What is the equation of the line normal to # f(x)=sqrt(x)-e^(sqrtx)# at # x=1#?

1 Answer
Feb 6, 2016

#y = 1/2(1-e)(x+1)#

Explanation:

We first have to differentiate the function to obtain the gradient of the tangent.

Given #f(x) = sqrt(x) - e^(sqrt(x))#.
Then #f'(x) = 1/(2sqrt(x))-1/(2sqrt(x))e^sqrt(x)#.

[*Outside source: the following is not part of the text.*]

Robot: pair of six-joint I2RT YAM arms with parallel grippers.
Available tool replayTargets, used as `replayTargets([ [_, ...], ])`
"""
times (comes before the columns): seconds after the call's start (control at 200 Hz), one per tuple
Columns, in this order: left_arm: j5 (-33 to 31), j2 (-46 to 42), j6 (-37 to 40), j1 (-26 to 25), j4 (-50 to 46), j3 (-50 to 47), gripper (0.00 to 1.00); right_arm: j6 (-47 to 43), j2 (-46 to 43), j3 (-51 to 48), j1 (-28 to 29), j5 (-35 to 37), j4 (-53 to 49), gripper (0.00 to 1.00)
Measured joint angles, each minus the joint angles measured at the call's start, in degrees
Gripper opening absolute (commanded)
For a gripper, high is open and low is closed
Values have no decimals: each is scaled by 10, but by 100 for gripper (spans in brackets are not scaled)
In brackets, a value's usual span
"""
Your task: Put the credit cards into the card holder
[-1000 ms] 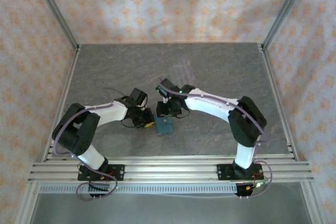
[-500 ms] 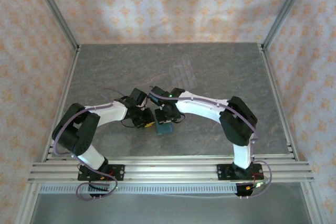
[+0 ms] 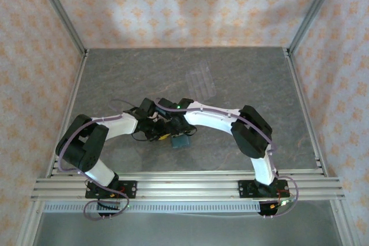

Now, setting #x=1# and substituting into #f'(x)# we can obtain the gradient:

#f'(1) = 1/(2sqrt(1))-1/(2sqrt(1))e^(sqrt(1))=1/2(1-e)#

Now we need a #y# value for the line to pass through. We know as it is tangent to #f(x)# at #x=1# then we can substitute #x=1# into #f(x)# giving us:

#f(1) = sqrt(1) - e^sqrt(1) = 1-e#

So we now have an #x# and #y# value, all that remains is to substitute the values into #y= mx+c# to find the y intercept.

#(1-e) = 1/2(1-e)(1) +c#
#-> c = 1/2(1-e)#

Hence our final answer:

#y = 1/2(1-e)x + 1/2(1-e)#

If you wish you factor this to tidy it up a bit:

#y = 1/2(1-e)(x+1)#

Here is a graph showing #f(x)# (blue) and the normal line at #x=1#(orange). (The blue line ends at #x=0# due to the trouble of taking the square root of a negative).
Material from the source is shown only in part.